# mac OSX sur iMac de 2000



## drake94 (11 Mars 2011)

bonjour,

voila, l'autre jour j'ai récupérer gratuitement un iMac de 2000 le bleu foncé  (c'est vieux mais très bien pour l'usage réservé) mais le système est mac os 9.quelque chose et j'aimerais installer dessus mac os 10.1 ou version inférieur faisant partie de MAC OSX. Mais je n'ai pas les cd d'installl et aimerais savoir comment m'en procurer (voir les télécharger...).

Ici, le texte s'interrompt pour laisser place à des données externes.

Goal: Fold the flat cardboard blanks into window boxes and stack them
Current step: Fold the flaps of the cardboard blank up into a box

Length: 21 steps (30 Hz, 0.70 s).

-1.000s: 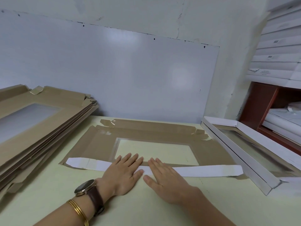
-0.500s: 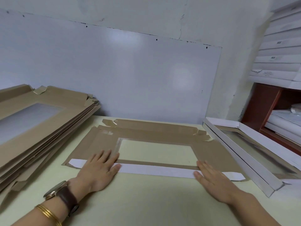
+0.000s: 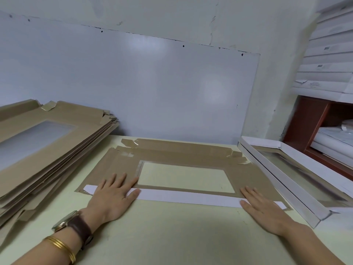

Voila d'vance merci de vos réponses


----------



## iMacounet (11 Mars 2011)

Dis sa configuration.


----------



## drake94 (11 Mars 2011)

alors dapres ce que je vois...64 Mo en mémoire intégré version 9.0.4 et je ne sais pas comment avoir plus d'information, je suis dans a propos de votre Ma(pardon) ordinateur


----------



## iMacounet (11 Mars 2011)

il me faudrais la fréquence du processeur, et si il possède des ports firewire


----------



## drake94 (11 Mars 2011)

les ports firewire 400 il en a deux mais alors la puissance processeur je ne sais pas comment l'obtenir, je vais faire des recherches

---------- Nouveau message ajouté à 20h48 ---------- Le message précédent a été envoyé à 20h41 ----------

400 MHz avec (attttttention) une carte graphique de 8 Mo

---------- Nouveau message ajouté à 21h05 ---------- Le message précédent a été envoyé à 20h48 ----------

c'est un Power PC G3


----------



## iMacounet (11 Mars 2011)

Un 400Mhz tu peux le pousser jusqu'a X.10.4.11 avec 512Mb de ram minimum pour avoir une machine utilisable, sans trop de ralentissements.


----------



## drake94 (11 Mars 2011)

a ok super mais alors dans ce cas je dois acheter de la ram....hum je pense que ça doit etre de la ddr1 je me demande si les boutiques informatique en vendent encore sa serait bien parce que j'ai le cd d'instal du 10.4


----------



## iMacounet (11 Mars 2011)

drake94 a dit:


> a ok super mais alors dans ce cas je dois acheter de la ram....hum je pense que ça doit etre de la ddr1 je me demande si les boutiques informatique en vendent encore sa serait bien parce que j'ai le cd d'instal du 10.4


C'est encore plus vieux, de la SDRAM PC-100 3.3v 168 pins


Edit : je dois avoir une 256Mo dispo.


----------



## drake94 (11 Mars 2011)

c'est gentil mais je ne voudrait pas te déranger je vais d'abord voir si je peut trouver ça en commerce. en tout cas merci beaucoup pour tes renseignement, comme quoi, c'est une "vieille" machine mais elle peut presque aller jusqu'aux systèmes actuels


----------